About 450 women attended the 2018 Catholic Women’s Conference, sponsored by the Archdiocese of Louisville, March 10 at St. Patrick Church. Sarah Hart, a songwriter and musician, and Sister of Social Service Eva Marie Lumas served as the day’s speakers. (Record Photo by Jessica Able)

By Jessica Able, Record Staff Writer

You are a woman of peace. These are the words heard by women who attended the 2018 Catholic Women’s Conference.

The message was delivered by Sarah Hart, a Catholic songwriter and musician who served as keynote speaker at the event. The day’s theme was “Experiencing God’s Peace.”

About 450 women attended the half-day conference held at St. Patrick Church in Eastwood. The day was filled with song, presentations and a Mass.

Speaking of what it means to be a woman of peace, Hart quoted St. Teresa of Kolkata: “If we have no peace, it is because we have forgotten that we belong to each other.”

Belonging, Hart said, is the “essence of peace.”

Interwoven into her talk were Scripture passages, personal stories and songs of affirmation, including her Grammy-nominated song “Better Than a Hallelujah.” Her songs have been covered by Amy Grant, Matt Maher and Celtic Woman. In 2013, she was invited to perform for Pope Francis and a crowd of 150,000 in St. Peter’s Square.

Seated at a piano in St. Patrick Church, she recalled the story of the Prodigal Son and noted that everyone has been

in a place of despair like the prodigal son after he squandered his inheritance.

“We’ve all been in a place like that in our lives. There’s no where to go but up — rock bottom,” she said.

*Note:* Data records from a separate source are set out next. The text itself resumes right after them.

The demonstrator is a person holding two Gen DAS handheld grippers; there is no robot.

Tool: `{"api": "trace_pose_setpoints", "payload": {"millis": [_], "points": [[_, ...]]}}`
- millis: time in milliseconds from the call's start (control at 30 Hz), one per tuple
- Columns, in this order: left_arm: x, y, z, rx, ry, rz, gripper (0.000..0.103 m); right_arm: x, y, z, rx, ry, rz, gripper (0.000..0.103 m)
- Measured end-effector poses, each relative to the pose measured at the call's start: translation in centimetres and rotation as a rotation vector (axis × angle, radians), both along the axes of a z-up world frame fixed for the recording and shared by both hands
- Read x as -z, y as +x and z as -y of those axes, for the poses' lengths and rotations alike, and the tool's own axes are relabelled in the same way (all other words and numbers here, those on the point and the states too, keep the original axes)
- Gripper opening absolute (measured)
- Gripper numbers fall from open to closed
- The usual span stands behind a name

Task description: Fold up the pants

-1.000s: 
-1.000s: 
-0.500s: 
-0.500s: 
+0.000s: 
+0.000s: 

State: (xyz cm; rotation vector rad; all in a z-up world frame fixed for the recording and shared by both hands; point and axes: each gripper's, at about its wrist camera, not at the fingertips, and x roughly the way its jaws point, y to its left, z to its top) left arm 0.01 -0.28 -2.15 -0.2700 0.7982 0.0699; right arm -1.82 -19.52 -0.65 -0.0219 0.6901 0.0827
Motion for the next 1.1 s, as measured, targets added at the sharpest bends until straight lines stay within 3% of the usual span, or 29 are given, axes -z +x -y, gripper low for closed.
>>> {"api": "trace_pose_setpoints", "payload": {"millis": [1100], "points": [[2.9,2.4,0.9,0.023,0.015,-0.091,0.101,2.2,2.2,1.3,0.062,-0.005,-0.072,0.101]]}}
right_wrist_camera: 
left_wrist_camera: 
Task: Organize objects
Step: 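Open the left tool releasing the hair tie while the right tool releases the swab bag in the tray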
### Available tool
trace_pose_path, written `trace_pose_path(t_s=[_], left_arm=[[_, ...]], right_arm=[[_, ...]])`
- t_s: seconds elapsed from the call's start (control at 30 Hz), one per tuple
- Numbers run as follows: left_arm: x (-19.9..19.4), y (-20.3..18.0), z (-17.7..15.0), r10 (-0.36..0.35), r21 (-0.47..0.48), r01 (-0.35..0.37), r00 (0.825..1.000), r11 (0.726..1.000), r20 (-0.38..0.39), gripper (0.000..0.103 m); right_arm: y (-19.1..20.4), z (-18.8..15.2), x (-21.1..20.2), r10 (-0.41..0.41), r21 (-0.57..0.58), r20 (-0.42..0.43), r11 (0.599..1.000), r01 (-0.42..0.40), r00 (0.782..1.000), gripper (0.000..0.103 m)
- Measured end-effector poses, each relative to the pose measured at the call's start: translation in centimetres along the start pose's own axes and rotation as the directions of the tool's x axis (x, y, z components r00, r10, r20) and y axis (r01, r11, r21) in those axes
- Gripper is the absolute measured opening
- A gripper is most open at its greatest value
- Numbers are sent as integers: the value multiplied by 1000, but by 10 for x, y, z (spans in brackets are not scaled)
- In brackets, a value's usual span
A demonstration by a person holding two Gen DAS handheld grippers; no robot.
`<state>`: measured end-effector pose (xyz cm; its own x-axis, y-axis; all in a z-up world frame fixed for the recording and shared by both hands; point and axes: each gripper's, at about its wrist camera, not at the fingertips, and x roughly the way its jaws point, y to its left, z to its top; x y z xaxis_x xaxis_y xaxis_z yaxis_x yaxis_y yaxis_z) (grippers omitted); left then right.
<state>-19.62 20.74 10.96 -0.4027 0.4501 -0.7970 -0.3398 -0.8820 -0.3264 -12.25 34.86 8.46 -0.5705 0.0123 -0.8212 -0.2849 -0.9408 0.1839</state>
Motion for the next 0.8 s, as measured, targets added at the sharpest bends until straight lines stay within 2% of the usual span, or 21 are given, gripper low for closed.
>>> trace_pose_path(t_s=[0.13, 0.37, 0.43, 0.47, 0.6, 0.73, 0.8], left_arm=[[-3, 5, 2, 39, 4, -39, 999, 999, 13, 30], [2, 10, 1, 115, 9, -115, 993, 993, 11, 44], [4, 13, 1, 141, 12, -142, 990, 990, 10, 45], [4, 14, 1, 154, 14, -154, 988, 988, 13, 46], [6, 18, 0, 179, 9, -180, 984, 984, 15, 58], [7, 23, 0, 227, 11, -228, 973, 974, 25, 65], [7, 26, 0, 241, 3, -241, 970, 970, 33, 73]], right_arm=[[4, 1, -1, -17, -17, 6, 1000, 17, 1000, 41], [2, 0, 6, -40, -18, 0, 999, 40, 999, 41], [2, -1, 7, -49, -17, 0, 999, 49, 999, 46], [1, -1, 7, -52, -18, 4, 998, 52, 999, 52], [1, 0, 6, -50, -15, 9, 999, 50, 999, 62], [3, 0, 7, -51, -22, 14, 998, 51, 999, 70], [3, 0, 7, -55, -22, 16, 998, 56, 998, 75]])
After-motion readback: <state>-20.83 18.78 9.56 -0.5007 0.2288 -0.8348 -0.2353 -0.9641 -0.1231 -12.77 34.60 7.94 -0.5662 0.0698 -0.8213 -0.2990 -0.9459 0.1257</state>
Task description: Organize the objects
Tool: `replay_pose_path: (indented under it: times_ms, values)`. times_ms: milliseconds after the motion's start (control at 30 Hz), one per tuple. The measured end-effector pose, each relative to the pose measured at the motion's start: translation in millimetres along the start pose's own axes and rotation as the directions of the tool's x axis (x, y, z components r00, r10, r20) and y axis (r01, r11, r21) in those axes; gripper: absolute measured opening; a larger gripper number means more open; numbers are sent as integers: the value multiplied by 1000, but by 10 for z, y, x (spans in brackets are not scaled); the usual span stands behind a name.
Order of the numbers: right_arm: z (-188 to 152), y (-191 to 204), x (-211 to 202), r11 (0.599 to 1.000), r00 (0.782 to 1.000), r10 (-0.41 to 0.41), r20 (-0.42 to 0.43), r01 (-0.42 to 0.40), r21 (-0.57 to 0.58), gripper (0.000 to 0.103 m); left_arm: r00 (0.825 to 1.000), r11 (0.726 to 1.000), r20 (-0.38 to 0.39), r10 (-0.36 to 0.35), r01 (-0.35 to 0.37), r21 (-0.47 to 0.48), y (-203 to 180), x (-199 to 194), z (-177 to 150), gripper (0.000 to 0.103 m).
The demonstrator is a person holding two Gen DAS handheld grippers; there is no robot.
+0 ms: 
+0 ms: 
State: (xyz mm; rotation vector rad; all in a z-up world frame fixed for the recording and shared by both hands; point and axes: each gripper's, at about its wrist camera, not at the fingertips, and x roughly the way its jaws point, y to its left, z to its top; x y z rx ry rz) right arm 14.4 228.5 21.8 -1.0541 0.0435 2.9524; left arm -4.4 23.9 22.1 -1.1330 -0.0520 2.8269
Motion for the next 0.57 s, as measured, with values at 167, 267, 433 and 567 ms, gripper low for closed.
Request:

If you have ever been at the bottom then you know there is no where to go but up, she said.

“How hard it is to make peace with ourselves. … You have to make peace with yourself and everything about your life and everything around you,” she said.

She asked those gathered, “What does this look like in our daily life?”

Hart recalled a story of a time she nearly fought over a parking spot at a Starbucks. She returned to her car, looked at herself in the rear-view mirror and thought that she looked “like a wild animal.”

“I pulled away and prayed, ‘God, make me a woman of peace’ because sometimes we blow it.

“Jesus understands how you feel when your kid hasn’t done their homework — again — and you’re yelling at them. Jesus does understand our frustration,” she said.

Hart encouraged the women gathered to accept themselves for “just who we are — beautiful messes, fallen people who are all broken in some way, just trying to navigate the world, trying to get through life, trying to see God,” she said.

Hart asked members of her audience to look at her neighbor and say, “You are a woman of peace” followed by “or at least you are working on it,” which drew laughter from the crowd.

The morning continued with a presentation by Sister of Social Service Eva Marie Lumas, who also spoke later that day at the African American Catholic Leadership Awards Dinner.

The women’s conference concluded with a liturgy celebrated by Archbishop Joseph E. Kurtz.

Conference attendees were encouraged to bring feminine care products to be donated to local agencies that serve women.